The television deals weren't in place either. That was a critical omission. RTE came on board earlier this year with a promise of 70 hours coverage, but, in terms of what is needed in broadcasting income and sponsor bait, RTE are small players.
In terms of the organising of these events, a salient quote comes from Howard Shenk, chairman of the organising committee for the North American Equestrian Championship in 1995. "Inexperience is your biggest expense at one of these things."
Losing an executive as experienced and as instrumental to the process as Michael Geoghagan seems like a disaster in retrospect. Inexperience has certainly cost us money and influence this time; £10.9 million isn't an awful lot of money to spend for an event which might have brought 75,000 visitors and £100 million income to the country.
If we lacked the wherewithal to raise the money, and hadn't tied down the guarantees either in terms of TV, sponsors or venues, what were we doing in the deep end?
What were the last Government doing through the months coming up to the General Election, when Nissan's £2 million rescue package got shakier and shakier in the absence of TV sales.
Enda Kenny had kept a tight reign on the finances flowing out to WEG Ltd, but in the spring of 1997, with an election looming and the chance to dump the fiasco back into the laps of Charlie McGreevy and Jim McDaid, there was a curious silence from Kenny, Bernard Allen and the new Irish Sports Council.
What is needed in future if we are to regain the lost ground is a central brains trust where those with experience of the strange world of sporting politics and sporting finances can be consulted before, during and after bids.
Such a body does not have added credibility by being chaired and fleshed out by former sports people to whom we all feel goodwill.
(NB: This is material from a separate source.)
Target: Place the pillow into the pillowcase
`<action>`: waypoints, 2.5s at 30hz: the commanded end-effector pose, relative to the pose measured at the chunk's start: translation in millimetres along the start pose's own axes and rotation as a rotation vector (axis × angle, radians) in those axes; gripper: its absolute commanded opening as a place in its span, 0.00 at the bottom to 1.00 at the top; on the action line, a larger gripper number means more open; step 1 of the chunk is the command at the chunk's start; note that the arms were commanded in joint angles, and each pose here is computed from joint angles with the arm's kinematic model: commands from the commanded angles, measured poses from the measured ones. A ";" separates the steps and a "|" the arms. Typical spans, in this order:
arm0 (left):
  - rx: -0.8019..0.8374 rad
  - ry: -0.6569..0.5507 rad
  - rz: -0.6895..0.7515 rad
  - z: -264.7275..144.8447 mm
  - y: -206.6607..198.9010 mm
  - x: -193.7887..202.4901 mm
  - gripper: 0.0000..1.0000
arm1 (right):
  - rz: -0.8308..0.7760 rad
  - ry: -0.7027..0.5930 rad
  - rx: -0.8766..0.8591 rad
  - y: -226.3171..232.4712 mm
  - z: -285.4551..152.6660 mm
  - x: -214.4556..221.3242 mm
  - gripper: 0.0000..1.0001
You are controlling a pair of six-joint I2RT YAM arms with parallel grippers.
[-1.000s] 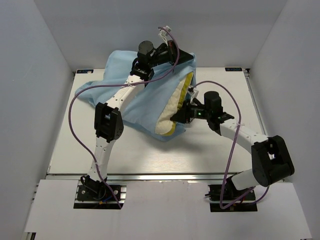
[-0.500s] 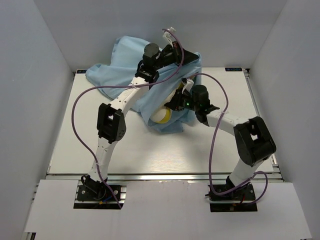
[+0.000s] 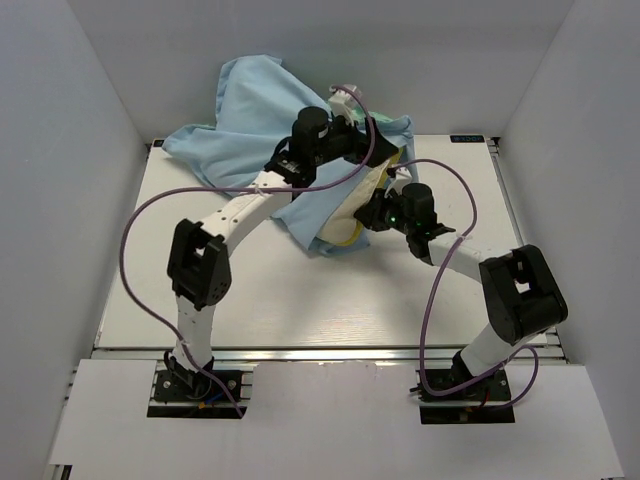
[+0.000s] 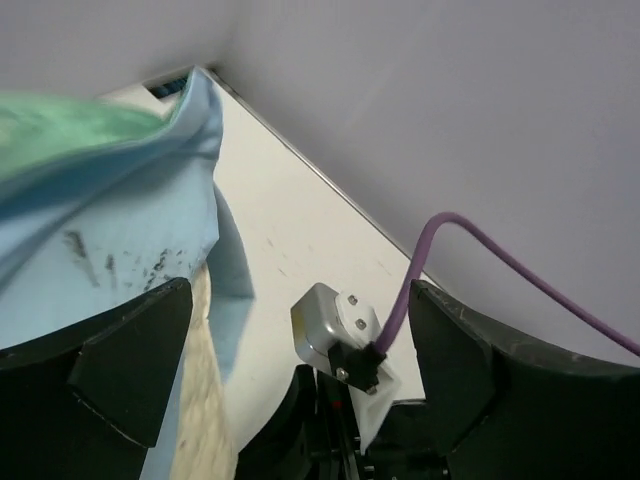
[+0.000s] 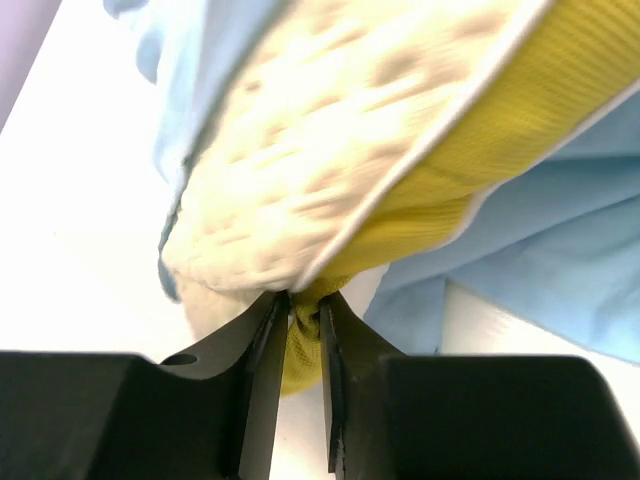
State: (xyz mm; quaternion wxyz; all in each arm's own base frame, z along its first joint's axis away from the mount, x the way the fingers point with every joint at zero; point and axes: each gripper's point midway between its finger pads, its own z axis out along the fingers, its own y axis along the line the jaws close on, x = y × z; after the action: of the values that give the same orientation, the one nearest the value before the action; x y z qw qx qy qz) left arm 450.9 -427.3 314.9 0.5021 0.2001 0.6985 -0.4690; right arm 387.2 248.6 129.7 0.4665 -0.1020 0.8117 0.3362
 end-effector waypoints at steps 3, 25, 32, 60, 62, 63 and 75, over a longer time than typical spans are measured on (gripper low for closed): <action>-0.188 -0.176 0.256 -70.8 -22.3 -105.7 0.98 | -0.054 -0.123 -0.080 20.2 -3.7 -40.3 0.24; -0.855 0.245 0.428 -209.8 28.2 163.5 0.98 | 0.013 -0.038 -0.143 20.6 9.0 -43.9 0.23; -0.980 0.188 0.476 -208.3 54.3 172.6 0.96 | 0.033 -0.018 -0.161 22.4 7.7 -37.1 0.23; -0.539 0.198 0.346 -154.0 -47.5 115.7 0.00 | 0.090 0.016 -0.247 42.7 19.4 -51.0 0.23; -0.472 0.241 0.327 -152.5 -62.6 118.4 0.00 | 0.094 0.012 -0.287 56.2 20.9 -59.5 0.23; -0.404 0.265 0.303 -149.3 -75.6 122.6 0.00 | 0.097 0.010 -0.302 62.5 21.0 -62.0 0.23; -0.243 0.321 0.093 -148.5 -98.4 171.1 0.00 | 0.079 0.202 -0.257 75.4 32.5 15.1 0.25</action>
State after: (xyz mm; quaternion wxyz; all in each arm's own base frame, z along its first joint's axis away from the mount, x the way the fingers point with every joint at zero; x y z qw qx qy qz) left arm 259.1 -360.0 200.1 0.4443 0.2463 0.8306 -0.2281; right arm 373.3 331.2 173.3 0.3773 -0.1443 0.7864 0.4673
It needs to be run by those to whom Juan Antonio Samaranch and his friends speak when they are looking for an opinion, a steer or an off-the-record assessment.
We have lost a lot of valuable money form the sports kitty through this fiasco. It won't the last time we do so unless we grow up and cease to view sport as some golden spring of happy good vibes, unpolluted by the toxicity of the real world.
Time for re-appraisal. Time for realism.